PEV fleet scheduling with electricity market and grid signals Charging schedules with capacity pricing based on DSO's long run marginal cost

Electricity market signals are deemed efficient to allocate resources at the transmission system level, yet they may not always sufficiently represent the local network status of the distribution system. Furthermore, high penetration levels of Plug-in Electric Vehicles (PEV) potentially cause network reinforcement, which would have an impact on investment, operation and maintenance costs. While long run marginal cost pricing for computing node dependent network Use-of-System (UoS) tariffs has been proposed for integrating distributed generation, it remains unexplored in the context of PEV charging.
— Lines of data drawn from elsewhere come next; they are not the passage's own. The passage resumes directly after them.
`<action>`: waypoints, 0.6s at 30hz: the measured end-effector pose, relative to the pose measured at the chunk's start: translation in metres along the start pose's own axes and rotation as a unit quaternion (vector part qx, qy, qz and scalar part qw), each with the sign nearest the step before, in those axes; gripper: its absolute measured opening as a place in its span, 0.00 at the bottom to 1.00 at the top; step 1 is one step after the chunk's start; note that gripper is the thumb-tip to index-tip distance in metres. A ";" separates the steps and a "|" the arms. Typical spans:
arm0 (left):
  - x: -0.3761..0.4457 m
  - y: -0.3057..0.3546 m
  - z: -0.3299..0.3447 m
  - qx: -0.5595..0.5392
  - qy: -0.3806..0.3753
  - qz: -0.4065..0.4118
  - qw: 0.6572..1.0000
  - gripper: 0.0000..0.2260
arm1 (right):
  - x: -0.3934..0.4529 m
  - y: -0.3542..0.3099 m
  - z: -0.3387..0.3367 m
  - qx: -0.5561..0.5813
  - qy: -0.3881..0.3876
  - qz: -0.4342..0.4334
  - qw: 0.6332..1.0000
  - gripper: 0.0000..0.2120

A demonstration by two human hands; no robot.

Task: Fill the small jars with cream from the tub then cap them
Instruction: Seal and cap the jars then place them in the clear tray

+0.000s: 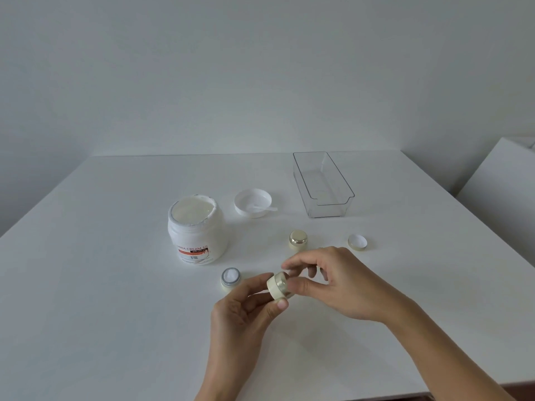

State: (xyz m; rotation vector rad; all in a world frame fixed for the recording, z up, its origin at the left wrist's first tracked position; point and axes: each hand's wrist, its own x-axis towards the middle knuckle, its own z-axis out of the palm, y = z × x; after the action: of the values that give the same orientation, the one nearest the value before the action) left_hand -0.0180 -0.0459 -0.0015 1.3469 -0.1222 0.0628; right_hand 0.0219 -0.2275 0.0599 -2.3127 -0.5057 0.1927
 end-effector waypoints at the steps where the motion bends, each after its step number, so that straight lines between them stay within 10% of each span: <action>1: 0.000 0.000 0.000 0.005 0.002 0.001 1.000 0.16 | 0.000 0.000 -0.002 -0.001 -0.009 -0.008 1.000 0.16; 18: -0.004 0.000 0.008 0.224 0.062 0.087 0.969 0.26 | 0.002 -0.004 0.011 0.016 0.011 0.008 1.000 0.08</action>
State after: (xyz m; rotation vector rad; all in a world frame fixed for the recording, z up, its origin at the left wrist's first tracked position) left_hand -0.0220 -0.0536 -0.0001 1.7770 -0.1256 0.3394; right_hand 0.0198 -0.2168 0.0550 -2.2851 -0.4710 0.1818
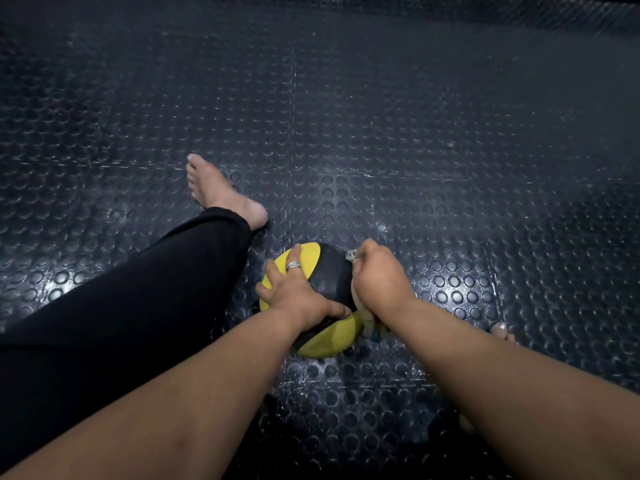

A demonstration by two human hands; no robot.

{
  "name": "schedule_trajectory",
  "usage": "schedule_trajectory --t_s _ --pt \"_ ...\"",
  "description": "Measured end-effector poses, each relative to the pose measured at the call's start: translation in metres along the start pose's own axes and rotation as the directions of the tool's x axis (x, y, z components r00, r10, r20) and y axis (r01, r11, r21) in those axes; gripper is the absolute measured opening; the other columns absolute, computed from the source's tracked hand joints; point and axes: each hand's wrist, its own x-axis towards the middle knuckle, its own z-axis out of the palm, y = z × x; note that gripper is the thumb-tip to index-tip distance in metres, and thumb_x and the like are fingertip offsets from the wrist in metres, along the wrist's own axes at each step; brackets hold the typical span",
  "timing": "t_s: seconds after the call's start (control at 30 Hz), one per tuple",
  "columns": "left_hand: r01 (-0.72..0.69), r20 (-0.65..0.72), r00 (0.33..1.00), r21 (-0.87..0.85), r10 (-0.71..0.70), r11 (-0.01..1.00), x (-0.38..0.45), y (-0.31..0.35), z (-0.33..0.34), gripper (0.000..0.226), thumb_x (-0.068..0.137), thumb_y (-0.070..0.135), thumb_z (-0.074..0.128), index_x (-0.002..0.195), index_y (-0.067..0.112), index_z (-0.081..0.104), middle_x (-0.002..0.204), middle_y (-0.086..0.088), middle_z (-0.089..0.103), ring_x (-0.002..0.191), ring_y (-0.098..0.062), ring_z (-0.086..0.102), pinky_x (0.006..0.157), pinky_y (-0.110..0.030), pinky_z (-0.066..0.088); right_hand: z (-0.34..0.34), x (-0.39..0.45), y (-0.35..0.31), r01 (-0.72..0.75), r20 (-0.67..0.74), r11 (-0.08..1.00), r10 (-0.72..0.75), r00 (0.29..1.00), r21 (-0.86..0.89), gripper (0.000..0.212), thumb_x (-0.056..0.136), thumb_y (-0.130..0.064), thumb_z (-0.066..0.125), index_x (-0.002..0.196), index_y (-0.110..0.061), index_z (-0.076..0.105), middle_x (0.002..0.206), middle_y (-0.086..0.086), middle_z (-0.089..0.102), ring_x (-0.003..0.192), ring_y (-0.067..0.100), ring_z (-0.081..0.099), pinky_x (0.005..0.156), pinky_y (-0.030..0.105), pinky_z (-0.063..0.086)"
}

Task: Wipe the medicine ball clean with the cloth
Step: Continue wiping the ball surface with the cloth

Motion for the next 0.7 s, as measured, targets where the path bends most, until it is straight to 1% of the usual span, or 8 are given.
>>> schedule_trajectory --t_s 0.07,0.17,0.33,0.43,0.53,0.57,0.67,0.7 --pt "-0.001 0.004 1.0 -0.004 0.001 1.0 0.003 -0.004 -0.004 0.136 0.054 0.04 0.093 0.151 0.046 0.0 0.16 -0.002 -0.009 0.145 -0.04 0.007 0.117 -0.05 0.023 0.0 -0.004 -0.006 0.063 0.029 0.998 -0.063 0.998 0.01 0.017 0.095 -0.017 0.041 0.104 -0.008 0.053 0.106 0.014 0.054 0.098 0.031 0.052 0.081 0.037 0.042" --pt "-0.009 -0.001 1.0 -0.01 0.009 1.0 0.004 -0.008 -0.005 0.132 0.056 0.038 0.092 0.151 0.047 0.0 0.161 -0.002 -0.008 0.145 -0.039 0.009 0.117 -0.049 0.024 0.006 -0.021 -0.009 0.185 0.014 0.982 -0.186 0.983 0.023 0.013 0.094 -0.018 0.043 0.1 -0.01 0.053 0.101 0.01 0.053 0.094 0.027 0.051 0.079 0.036 0.04" --pt "-0.002 -0.002 1.0 -0.006 0.002 1.0 -0.001 -0.005 -0.001 0.135 0.054 0.039 0.093 0.151 0.047 -0.001 0.16 -0.002 -0.011 0.145 -0.04 0.005 0.117 -0.049 0.023 0.007 -0.003 -0.002 -0.122 -0.009 0.984 0.124 0.992 0.129 0.014 0.094 -0.016 0.043 0.1 -0.008 0.053 0.098 0.012 0.058 0.09 0.026 0.053 0.068 0.028 0.034" --pt "-0.008 0.006 1.0 -0.029 0.008 1.0 0.003 -0.008 -0.005 0.133 0.056 0.036 0.093 0.15 0.048 0.0 0.161 -0.001 -0.01 0.145 -0.038 0.006 0.117 -0.049 0.024 0.006 -0.018 -0.008 0.072 -0.022 0.994 -0.07 0.997 0.08 0.012 0.092 -0.016 0.047 0.099 -0.009 0.055 0.099 0.009 0.055 0.091 0.026 0.053 0.076 0.034 0.042" --pt "-0.015 0.008 1.0 -0.027 0.015 1.0 0.007 -0.012 -0.007 0.134 0.054 0.039 0.093 0.15 0.048 0.0 0.161 0.001 -0.009 0.145 -0.038 0.009 0.117 -0.048 0.024 0.005 -0.029 -0.005 0.263 0.025 0.965 -0.263 0.964 0.007 0.01 0.091 -0.018 0.05 0.097 -0.011 0.055 0.098 0.008 0.052 0.088 0.028 0.051 0.074 0.038 0.043" --pt "-0.016 0.011 1.0 -0.021 0.016 1.0 0.008 -0.012 -0.007 0.136 0.053 0.04 0.093 0.151 0.047 -0.001 0.161 0.002 -0.009 0.145 -0.038 0.009 0.117 -0.049 0.024 0.005 -0.023 -0.003 0.251 0.024 0.968 -0.25 0.968 -0.006 0.011 0.091 -0.019 0.05 0.097 -0.011 0.054 0.098 0.008 0.052 0.088 0.028 0.051 0.073 0.037 0.043" --pt "-0.007 0.023 1.0 -0.007 0.007 1.0 0.01 -0.011 -0.01 0.138 0.052 0.042 0.094 0.151 0.047 -0.002 0.161 0.0 -0.009 0.145 -0.038 0.009 0.117 -0.05 0.023 0.002 0.002 -0.007 0.029 0.014 0.996 -0.03 0.999 0.088 0.013 0.093 -0.018 0.047 0.1 -0.011 0.055 0.102 0.009 0.055 0.086 0.023 0.051 0.071 0.03 0.039" --pt "-0.007 0.024 1.0 -0.01 0.007 1.0 0.011 -0.012 -0.011 0.138 0.052 0.041 0.094 0.151 0.047 -0.002 0.161 0.0 -0.009 0.145 -0.038 0.009 0.117 -0.049 0.024 0.002 0.005 -0.011 0.01 0.015 0.996 -0.012 1.0 0.094 0.013 0.093 -0.018 0.047 0.101 -0.012 0.056 0.104 0.009 0.055 0.087 0.023 0.052 0.071 0.029 0.039"
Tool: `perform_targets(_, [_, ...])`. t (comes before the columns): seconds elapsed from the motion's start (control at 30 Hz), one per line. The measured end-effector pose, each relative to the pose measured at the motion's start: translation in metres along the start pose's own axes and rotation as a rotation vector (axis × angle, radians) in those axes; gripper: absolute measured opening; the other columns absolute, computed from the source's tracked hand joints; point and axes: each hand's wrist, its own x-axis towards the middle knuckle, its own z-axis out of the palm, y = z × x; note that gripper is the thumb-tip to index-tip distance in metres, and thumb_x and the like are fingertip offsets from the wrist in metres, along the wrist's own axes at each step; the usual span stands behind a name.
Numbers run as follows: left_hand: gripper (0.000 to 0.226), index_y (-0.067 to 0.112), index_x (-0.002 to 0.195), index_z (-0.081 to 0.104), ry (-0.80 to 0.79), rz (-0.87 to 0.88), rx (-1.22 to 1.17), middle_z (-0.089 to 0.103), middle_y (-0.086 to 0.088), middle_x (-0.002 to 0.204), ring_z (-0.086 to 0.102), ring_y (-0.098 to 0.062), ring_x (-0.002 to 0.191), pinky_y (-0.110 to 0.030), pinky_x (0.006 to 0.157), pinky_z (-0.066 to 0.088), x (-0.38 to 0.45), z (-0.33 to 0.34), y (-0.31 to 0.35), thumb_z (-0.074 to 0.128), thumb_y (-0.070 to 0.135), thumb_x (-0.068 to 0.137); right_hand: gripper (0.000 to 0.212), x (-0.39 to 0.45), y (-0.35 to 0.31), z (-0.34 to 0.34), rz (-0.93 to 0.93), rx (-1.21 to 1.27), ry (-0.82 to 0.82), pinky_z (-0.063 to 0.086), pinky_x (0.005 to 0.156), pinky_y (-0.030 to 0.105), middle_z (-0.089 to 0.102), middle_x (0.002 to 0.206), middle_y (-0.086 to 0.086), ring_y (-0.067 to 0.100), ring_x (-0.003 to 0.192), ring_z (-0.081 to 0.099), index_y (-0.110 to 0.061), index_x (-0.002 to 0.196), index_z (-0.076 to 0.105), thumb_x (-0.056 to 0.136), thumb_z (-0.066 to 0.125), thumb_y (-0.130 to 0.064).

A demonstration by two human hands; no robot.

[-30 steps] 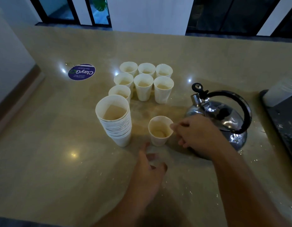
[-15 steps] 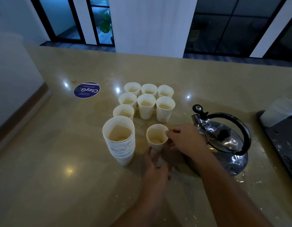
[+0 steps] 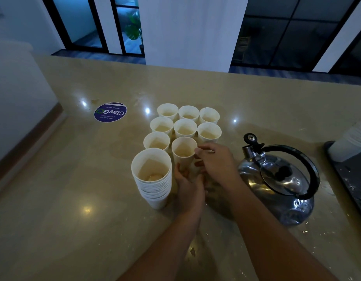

Hence, this paper formulates the PEV energy retail problem with interactions in day-ahead and balancing markets from the aggregator's perspective, taking into account location dependent network UoS tariffs in the form of capacity prices for active power. While the retail tariff for the final customer is supposed fixed in the medium term, these capacity prices are accounted as costs to the aggregator. By aligning the PEV charging schedule, in time and location, to the network signals, the aggregator can hence further minimize its perceived costs. Applied to a medium voltage system with urban characteristics and spatial PEV mobility, profit optimal charging schedules for the aggregator are found. The result analysis and concluding remarks focus on the relevance of including node dependent network UoS tariffs.